Friday, June 17, 2011

The Order Of Things: Interview Foucault Dengan Raymond Bellour



Menjelaskan interview Foucault yang dilakukan oleh Raymon Bellour bukanlah hal mudah, apalagi berusaha mempresentasikan cakupan pemikirannnya yang luas. Ide dan gagasan yang ada dalam interview tersebut melingkupi banyak hal, mulai dari metode, epistemologi, bahkan penemuannya dalam The Order Of Things. Dalam upaya untuk memfokuskan penjelasan, saya akan merangkum empat belas pertanyaan yang diajukan oleh Bellour menjadi lima tema besar. Mudah-mudahan upaya ini tidak mereduksi apa yang sebenernya mungkin lebih kompleks dari interview tersebut.


1.Apa yang membedakan The Order of Things dengan Madness and civilization?

Madness and Civilization menurutnya adalah sejarah kategori atau klasifikasi. Disitu Foucault hendak melihat bagaimana manusia membedakan satu sama lain. Sementara dalam The order of thing, Foucault justru hendak melihat bagaimana perbedaan kategori dan hirarki yang ada dalam wacana di organisasikan menjadi suatu sistem yang dikatakan sebagai rasional.

To state how society reflect upon resemblance among things and how differences between things can be mastered, organized into network, sketched according to rational scheme (Foucault).

Penelusuran arkeologi yang dilakukannnya menemukan bahwa dalam berbagai hal yang secara kasat mata dikatakan sangat berbeda, sesungguhnya ada pengetahuan yang sifatya implisit (savoir) yang memungkinkan semunya menajdi teratur dan logis. Pada pengantar The Order Of Things untuk pembaca berbahasa Inggris Foucault mengatakan idenya untuk menulis ini diawali oleh pertemuannya dengan Borges. Borges dalam salah satu ceritanya menujukkan model taxonomi binatang di era Cina pra modern. Binatang tidak diklasifikasikan sebagaimana kita memklasifikasikannya sekarang, orang Cina pra modern membagi binatang menjadi kategori-kategori yang diantaranya:

a. Milik kaisar
b. Anjing liar
c. Jinak
d. Penghisap babi
e. Menakjubkan

Apa yang ditunjukkan oleh Borges adalah logik berpikir masyarakt Cina pada masa itu. Dari apa yang ditunjukkan Borges, Foucault melihat bahwa pengetahuan merupakan bentuk dari sebuah episteme yang menjadi kebenaran pada satu masyarakat dan masa tertentu. Sejarah pengetahuan manusia dan bahkan pengetahuan manusia mengenai sejarah terkotak-kotak dalam episteme yang berbeda satu sama lain, dan tidak ada hubunganya sama sekali. Apa yang membuat kita selama ini gagal untuk melihat fakta ini adalah akibat dari determinasi kausalitas dalam sejarah yang dominan. Sehingga kita terbiasa melihat yang lalu sebagai kuno, dan masa sekarang adalah lebih baik, karena merupakan bentuk progress masa lalu. Inilah yangs sesungguhnya hendak dihindari oleh Foucault dengan metodenya yang disebut arkeologi.

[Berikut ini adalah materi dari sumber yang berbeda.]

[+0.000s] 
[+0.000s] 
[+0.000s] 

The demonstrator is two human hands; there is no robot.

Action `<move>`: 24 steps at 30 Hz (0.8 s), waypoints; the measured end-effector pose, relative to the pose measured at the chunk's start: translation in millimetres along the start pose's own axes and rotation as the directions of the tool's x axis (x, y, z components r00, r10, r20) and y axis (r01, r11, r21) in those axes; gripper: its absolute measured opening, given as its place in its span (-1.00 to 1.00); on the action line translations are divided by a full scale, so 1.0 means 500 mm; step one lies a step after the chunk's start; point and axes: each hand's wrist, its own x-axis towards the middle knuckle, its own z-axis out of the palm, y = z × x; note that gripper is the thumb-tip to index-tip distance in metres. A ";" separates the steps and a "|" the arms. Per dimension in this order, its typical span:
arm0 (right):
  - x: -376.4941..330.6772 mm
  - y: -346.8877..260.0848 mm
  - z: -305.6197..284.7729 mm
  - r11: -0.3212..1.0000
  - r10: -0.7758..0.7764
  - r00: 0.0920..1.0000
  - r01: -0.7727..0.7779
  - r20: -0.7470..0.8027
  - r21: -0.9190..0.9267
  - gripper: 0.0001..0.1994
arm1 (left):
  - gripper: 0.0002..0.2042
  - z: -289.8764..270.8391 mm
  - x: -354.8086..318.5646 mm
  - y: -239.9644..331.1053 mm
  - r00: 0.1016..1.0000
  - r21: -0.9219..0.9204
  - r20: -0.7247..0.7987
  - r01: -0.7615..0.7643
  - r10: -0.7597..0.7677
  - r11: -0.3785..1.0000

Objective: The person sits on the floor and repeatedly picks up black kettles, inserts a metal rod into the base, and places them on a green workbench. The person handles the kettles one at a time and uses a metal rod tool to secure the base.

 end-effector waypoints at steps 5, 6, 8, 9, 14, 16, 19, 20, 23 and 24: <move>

2.Apa yang dimaksud dengan Arkeologi?

By archaeology I would like to designate not exactly a discipline but also a domain research, which would be the following: in a society, different body of learning, philosophical ideas, every day opinion, but also institution, commercial practices and police activities, mores-all refer to certain implicit knowledge(savoir) special to this society (Foucault).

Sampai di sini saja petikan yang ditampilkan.